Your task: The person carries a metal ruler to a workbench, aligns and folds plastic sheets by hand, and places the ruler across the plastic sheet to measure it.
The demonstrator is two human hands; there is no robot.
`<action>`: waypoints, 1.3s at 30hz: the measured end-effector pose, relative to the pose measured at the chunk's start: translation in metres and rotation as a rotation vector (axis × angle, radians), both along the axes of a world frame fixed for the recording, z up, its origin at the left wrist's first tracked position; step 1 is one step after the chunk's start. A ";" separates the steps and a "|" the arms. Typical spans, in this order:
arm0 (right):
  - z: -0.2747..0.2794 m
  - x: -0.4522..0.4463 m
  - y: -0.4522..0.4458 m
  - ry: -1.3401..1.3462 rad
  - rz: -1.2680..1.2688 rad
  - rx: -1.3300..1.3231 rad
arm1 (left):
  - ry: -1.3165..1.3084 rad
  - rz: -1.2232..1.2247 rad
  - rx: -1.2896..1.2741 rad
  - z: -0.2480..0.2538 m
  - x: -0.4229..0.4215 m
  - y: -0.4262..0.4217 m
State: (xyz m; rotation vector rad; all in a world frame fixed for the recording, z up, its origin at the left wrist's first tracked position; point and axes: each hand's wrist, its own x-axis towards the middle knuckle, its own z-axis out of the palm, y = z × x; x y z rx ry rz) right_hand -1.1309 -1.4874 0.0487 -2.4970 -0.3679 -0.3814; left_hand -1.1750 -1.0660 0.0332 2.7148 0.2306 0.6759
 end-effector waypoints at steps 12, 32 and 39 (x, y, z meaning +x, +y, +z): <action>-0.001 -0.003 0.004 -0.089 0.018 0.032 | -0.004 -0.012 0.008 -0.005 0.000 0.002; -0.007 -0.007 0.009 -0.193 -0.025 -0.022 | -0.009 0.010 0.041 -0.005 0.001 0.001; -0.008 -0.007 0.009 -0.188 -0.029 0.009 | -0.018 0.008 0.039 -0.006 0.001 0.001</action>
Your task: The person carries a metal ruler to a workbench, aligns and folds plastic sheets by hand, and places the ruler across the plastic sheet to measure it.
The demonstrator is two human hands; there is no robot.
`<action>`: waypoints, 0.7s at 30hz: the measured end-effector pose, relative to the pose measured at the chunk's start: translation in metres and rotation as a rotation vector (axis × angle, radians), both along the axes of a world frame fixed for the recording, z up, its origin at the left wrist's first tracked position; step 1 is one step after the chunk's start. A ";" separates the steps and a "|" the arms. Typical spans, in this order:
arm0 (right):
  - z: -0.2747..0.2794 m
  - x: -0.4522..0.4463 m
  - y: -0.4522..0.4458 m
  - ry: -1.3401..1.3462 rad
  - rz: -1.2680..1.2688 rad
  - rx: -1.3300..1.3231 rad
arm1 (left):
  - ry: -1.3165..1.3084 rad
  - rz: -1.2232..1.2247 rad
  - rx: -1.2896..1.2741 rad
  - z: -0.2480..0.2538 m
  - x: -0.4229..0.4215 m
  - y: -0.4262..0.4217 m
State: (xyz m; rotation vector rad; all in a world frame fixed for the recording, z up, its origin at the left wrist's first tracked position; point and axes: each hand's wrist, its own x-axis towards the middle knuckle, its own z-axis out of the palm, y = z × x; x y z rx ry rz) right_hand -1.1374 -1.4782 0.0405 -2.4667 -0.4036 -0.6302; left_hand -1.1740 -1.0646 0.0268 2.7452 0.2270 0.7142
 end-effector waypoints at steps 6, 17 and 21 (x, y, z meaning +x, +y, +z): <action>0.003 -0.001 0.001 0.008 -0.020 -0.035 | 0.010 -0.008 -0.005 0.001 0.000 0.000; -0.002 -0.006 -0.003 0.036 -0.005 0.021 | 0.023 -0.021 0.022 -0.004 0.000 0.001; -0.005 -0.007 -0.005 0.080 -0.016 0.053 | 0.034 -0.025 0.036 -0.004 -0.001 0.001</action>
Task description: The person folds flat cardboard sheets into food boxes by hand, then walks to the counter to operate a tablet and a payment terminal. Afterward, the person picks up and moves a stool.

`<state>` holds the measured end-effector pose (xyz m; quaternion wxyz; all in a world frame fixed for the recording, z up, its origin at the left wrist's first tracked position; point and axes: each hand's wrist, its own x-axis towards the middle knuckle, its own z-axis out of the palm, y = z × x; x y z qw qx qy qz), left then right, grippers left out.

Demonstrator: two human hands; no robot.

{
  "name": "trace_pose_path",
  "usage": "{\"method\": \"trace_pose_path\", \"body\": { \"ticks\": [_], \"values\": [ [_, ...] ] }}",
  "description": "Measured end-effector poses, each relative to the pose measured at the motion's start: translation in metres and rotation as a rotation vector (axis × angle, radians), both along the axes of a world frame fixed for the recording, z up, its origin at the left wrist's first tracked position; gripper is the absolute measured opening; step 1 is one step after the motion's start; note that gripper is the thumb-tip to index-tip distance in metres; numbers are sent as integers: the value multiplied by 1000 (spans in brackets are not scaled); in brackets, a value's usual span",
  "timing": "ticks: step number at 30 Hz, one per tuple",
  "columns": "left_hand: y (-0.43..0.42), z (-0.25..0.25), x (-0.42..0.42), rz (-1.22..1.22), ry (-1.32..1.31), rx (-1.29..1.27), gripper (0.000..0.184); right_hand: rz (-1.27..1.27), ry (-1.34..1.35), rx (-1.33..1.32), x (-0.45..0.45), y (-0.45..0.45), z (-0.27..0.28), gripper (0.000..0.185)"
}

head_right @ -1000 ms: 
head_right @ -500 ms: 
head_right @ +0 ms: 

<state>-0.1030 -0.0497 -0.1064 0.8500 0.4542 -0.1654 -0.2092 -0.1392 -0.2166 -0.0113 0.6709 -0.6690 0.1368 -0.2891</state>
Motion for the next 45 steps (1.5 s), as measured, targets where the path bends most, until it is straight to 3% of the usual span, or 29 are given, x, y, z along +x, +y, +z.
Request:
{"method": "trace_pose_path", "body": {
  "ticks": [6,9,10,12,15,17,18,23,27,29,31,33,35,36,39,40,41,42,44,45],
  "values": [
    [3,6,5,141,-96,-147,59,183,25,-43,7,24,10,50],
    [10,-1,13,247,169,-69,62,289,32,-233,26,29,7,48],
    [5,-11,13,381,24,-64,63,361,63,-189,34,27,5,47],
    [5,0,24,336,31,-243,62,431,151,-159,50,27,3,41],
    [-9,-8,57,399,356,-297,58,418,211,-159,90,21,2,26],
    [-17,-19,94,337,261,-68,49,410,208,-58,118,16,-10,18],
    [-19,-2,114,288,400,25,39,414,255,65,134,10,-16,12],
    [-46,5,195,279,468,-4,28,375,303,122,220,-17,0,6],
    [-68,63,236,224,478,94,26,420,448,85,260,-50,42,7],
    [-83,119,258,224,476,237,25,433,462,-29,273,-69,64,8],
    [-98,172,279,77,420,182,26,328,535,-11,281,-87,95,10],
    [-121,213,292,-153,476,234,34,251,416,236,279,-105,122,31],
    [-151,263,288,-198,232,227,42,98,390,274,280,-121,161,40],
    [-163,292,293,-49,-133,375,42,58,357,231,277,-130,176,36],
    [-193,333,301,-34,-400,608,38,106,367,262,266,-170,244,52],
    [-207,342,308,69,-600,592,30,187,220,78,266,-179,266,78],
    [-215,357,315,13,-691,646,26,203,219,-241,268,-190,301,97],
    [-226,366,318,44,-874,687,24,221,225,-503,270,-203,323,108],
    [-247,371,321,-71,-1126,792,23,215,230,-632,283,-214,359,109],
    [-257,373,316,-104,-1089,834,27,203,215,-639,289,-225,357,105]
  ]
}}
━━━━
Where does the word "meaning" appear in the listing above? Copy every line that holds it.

#### Exercise answer:
 end-effector waypoints at steps 12, 32 and 39 (x, y, z meaning +x, +y, +z): <action>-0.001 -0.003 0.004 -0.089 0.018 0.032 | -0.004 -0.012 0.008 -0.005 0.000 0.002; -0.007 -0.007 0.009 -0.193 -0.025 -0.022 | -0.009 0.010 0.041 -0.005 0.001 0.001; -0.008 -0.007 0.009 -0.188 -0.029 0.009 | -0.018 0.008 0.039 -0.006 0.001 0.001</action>
 end-effector waypoints at steps 6, 17 and 21 (x, y, z meaning +x, +y, +z): <action>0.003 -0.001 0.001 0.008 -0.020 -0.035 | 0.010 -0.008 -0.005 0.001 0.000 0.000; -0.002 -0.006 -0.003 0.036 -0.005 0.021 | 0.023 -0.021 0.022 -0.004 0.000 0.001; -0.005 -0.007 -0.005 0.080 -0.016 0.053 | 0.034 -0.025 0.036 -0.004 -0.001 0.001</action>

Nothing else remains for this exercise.